Jun 30, 2016 02:49PM ● Published by Jason Huddle

Breaking Bread: Brown Butter and Pecan Blondie Bars

cabarrus magazine is happy to feature CHEF SKYLER BAILES. he WILL BE BRINGING

ONE OF HIS OWN RECIPES TO CABARRUS MAGAZINE READERS EACH MONTH, so Bon Appetit!

 

Brown Butter and Pecan Blondie Bars

 

Ingredients

Dough:

16 ounces brown butter

3 cups brown sugar

6 whole large eggs, plus 2 egg yolks

1 Tbsp. Vanilla extract

4 cups sifted all-purpose flour

2.5 cups chopped pecans

1.5 tsp. fine salt

Icing:

4.5 cups powdered sugar

2 cups brown butter

1 tsp. fine salt

 

Directions

In a mixing bowl, combine brown butter and brown sugar.
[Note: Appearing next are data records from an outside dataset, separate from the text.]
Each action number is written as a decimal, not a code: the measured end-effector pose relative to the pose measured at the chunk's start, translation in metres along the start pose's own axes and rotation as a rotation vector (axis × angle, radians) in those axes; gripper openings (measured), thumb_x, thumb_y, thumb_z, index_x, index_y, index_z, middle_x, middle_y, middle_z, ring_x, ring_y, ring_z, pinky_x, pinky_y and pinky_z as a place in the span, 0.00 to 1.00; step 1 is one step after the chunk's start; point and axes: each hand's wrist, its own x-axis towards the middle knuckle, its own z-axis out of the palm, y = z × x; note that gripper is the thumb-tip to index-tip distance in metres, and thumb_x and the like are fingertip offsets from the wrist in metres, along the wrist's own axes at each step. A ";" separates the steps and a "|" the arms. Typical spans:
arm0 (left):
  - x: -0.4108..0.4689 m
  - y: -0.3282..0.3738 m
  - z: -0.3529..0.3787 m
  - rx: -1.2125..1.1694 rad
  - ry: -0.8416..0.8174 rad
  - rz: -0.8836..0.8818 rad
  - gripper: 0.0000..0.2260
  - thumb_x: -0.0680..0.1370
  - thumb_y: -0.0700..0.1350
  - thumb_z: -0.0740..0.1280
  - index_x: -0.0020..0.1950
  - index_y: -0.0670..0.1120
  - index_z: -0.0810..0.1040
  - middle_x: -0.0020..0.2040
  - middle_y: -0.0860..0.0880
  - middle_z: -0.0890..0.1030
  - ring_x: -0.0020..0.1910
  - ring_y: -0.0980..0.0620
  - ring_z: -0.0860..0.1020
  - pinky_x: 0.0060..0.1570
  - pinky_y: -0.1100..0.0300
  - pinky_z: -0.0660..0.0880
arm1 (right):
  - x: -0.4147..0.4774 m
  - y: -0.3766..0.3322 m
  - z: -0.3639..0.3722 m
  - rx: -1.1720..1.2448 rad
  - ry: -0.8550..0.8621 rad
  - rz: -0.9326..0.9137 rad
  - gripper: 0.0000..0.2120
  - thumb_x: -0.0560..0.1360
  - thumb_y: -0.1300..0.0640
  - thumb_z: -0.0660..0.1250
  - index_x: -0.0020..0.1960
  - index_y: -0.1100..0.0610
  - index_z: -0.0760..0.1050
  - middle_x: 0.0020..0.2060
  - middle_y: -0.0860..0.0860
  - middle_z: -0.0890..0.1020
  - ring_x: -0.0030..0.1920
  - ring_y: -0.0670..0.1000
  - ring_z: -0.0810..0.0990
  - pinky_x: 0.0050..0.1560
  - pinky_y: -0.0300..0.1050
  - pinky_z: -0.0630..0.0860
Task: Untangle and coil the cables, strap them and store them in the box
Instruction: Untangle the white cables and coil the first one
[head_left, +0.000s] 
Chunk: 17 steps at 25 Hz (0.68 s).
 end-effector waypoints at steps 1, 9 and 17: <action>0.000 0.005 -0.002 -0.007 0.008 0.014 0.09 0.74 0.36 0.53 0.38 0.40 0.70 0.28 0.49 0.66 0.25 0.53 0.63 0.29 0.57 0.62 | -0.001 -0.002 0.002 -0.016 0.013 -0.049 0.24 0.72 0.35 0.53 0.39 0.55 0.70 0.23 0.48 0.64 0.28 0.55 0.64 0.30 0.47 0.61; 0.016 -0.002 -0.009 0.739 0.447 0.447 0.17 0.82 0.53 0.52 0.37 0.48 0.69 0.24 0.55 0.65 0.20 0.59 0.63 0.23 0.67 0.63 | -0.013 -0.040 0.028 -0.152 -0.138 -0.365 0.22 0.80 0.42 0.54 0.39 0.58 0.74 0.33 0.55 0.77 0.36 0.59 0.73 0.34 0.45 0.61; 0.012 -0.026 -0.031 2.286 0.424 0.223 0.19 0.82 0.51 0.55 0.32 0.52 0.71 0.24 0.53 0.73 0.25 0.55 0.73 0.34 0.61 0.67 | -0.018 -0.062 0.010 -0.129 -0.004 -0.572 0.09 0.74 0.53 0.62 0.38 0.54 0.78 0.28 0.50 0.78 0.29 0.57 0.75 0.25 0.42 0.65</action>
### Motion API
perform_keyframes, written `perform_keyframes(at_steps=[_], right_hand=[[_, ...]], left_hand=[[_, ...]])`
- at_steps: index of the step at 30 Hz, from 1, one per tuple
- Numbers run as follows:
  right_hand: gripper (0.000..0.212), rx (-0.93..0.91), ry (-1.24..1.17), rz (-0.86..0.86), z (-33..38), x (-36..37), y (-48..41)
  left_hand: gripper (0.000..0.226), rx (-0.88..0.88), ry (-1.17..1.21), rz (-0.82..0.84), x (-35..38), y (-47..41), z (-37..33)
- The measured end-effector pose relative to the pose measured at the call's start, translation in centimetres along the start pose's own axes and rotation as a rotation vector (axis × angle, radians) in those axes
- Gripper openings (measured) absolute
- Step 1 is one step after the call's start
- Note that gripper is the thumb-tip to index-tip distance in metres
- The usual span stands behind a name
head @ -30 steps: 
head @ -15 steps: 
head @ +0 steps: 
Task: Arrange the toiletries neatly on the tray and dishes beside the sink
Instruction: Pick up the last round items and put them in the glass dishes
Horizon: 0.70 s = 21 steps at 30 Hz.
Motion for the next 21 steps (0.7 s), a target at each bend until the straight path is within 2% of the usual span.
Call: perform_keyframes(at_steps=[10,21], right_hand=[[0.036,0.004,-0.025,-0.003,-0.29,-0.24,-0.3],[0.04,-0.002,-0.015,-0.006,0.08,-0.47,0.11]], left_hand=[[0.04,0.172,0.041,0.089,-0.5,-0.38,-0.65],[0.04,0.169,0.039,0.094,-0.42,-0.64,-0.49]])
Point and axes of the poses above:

Mix until smooth. Add whole eggs and two additional egg yolks, vanilla and salt. Mix until well blended. Add flour. Mix on low speed until combined. Fold pecans into mixture.

Grease a 9” x 13” pan and press dough evenly into pan. Bake at 350ºF. for 18 to 20 minutes until edges and top are golden brown. The center will be slightly undercooked. Let cool for one hour. Combine all icing ingredients and mix well. Spread evenly on top, cut, serve and enjoy!